REQUIREMENT:
Copy out each entry precisely; no image belongs in the result.

SUPPLIED DATA:
------------------------

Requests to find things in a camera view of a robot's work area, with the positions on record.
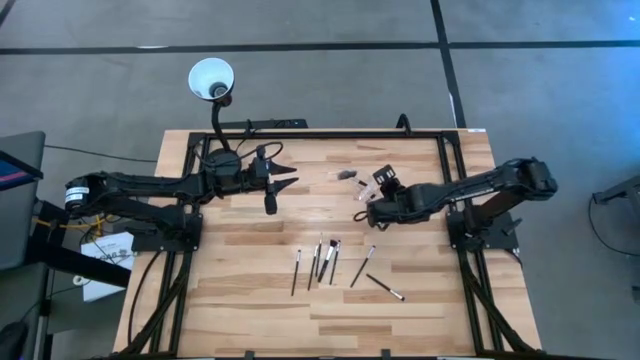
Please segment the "black power strip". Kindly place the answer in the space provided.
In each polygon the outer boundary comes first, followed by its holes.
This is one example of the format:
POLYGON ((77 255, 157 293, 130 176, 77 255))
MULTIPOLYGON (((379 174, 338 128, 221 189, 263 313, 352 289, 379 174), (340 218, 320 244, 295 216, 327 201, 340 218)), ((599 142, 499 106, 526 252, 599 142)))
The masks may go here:
MULTIPOLYGON (((246 120, 237 122, 223 122, 220 124, 222 129, 241 129, 245 130, 246 120)), ((305 119, 269 119, 269 120, 251 120, 256 129, 275 129, 275 128, 308 128, 305 119)))

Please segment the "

------------------------

EXERCISE SOLUTION:
Requests to find things in a camera view of a robot's work area, with the positions on record.
Please segment the "black power strip". Kindly place the answer in the space provided.
In each polygon the outer boundary comes first, followed by its holes.
This is one example of the format:
POLYGON ((77 255, 157 293, 130 176, 77 255))
MULTIPOLYGON (((379 174, 338 128, 221 189, 263 313, 352 289, 379 174), (340 218, 320 244, 295 216, 327 201, 340 218)), ((599 142, 499 106, 526 252, 599 142)))
The masks may go here:
MULTIPOLYGON (((246 120, 237 122, 223 122, 220 124, 222 129, 241 129, 245 130, 246 120)), ((305 119, 269 119, 269 120, 251 120, 256 129, 275 129, 275 128, 308 128, 305 119)))

Please segment the "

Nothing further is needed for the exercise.